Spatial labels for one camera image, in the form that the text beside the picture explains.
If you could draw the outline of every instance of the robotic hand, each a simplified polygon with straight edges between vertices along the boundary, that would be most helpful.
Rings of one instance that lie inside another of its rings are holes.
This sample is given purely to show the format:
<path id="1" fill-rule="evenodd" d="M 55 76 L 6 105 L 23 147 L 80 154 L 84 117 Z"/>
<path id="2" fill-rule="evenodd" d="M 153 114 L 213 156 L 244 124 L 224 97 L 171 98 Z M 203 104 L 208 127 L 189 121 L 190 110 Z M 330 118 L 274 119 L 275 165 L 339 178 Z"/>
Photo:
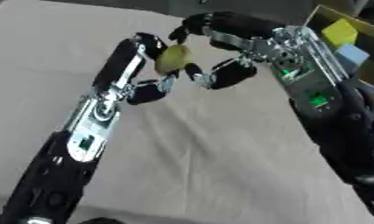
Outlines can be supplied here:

•••••

Copy exactly, leaving out pictures, the lines from the line containing "This sample is" through the last line of the records.

This sample is given purely to show the format:
<path id="1" fill-rule="evenodd" d="M 55 76 L 6 105 L 23 147 L 80 154 L 84 117 Z"/>
<path id="2" fill-rule="evenodd" d="M 153 114 L 213 156 L 244 124 L 224 97 L 171 98 Z M 203 104 L 208 127 L 189 121 L 190 110 Z M 330 118 L 274 119 L 275 165 L 339 178 Z"/>
Photo:
Outlines can be supplied here:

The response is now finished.